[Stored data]
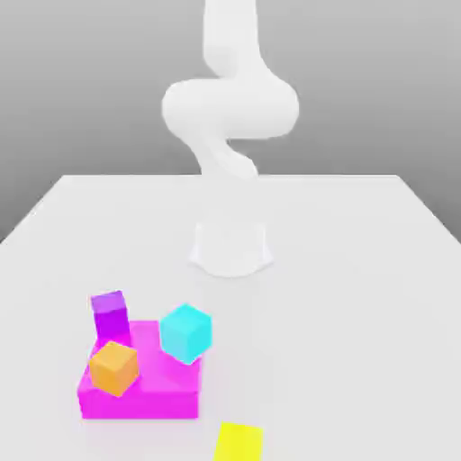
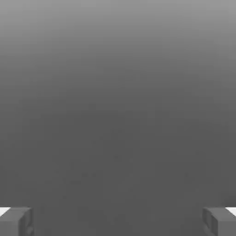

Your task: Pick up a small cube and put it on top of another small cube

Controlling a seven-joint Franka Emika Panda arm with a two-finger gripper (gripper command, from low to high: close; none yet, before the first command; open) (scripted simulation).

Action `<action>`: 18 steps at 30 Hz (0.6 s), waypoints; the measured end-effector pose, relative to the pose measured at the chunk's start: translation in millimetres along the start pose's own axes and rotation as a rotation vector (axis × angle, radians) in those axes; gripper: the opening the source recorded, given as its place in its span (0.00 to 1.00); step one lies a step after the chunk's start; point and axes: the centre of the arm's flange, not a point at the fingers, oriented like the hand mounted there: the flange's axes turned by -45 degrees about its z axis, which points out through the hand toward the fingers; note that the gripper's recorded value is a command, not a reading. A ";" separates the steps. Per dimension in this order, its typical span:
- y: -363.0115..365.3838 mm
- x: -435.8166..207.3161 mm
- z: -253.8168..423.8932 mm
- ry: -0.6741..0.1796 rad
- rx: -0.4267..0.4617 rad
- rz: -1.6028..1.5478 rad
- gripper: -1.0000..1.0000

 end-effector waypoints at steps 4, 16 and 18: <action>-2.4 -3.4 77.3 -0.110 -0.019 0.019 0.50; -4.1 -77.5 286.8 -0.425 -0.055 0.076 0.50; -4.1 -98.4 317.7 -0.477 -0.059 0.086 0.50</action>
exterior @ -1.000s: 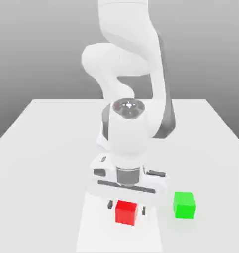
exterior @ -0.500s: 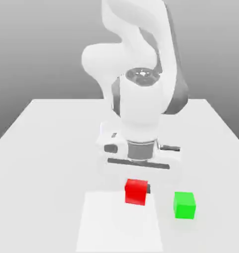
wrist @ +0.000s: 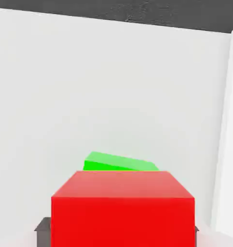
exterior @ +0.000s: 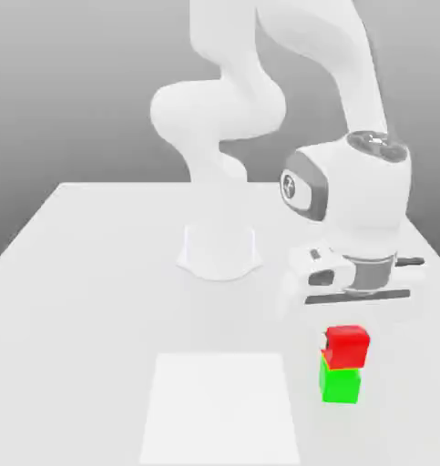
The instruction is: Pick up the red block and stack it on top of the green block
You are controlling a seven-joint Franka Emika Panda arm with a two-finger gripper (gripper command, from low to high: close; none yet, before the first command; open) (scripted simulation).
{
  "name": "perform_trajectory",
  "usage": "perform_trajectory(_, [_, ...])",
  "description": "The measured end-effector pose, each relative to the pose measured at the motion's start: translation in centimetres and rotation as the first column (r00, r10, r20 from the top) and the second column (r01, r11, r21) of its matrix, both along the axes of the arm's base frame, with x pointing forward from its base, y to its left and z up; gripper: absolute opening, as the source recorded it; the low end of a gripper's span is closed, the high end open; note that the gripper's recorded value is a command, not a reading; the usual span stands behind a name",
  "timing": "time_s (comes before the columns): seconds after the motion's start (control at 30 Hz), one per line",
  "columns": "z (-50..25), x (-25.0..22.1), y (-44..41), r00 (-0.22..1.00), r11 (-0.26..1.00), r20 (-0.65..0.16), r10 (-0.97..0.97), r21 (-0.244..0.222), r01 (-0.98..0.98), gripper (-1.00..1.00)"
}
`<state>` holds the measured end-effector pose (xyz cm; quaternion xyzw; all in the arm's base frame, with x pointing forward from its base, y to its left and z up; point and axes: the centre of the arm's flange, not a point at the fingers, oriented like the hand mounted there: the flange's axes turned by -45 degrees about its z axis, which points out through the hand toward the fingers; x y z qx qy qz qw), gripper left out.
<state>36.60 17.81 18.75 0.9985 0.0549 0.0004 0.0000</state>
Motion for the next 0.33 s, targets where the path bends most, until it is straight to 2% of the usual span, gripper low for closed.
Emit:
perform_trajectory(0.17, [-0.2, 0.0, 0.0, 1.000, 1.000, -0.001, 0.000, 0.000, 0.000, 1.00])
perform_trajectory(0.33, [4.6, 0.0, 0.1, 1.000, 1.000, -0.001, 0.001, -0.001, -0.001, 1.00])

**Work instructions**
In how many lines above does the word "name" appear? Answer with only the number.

**Result**
2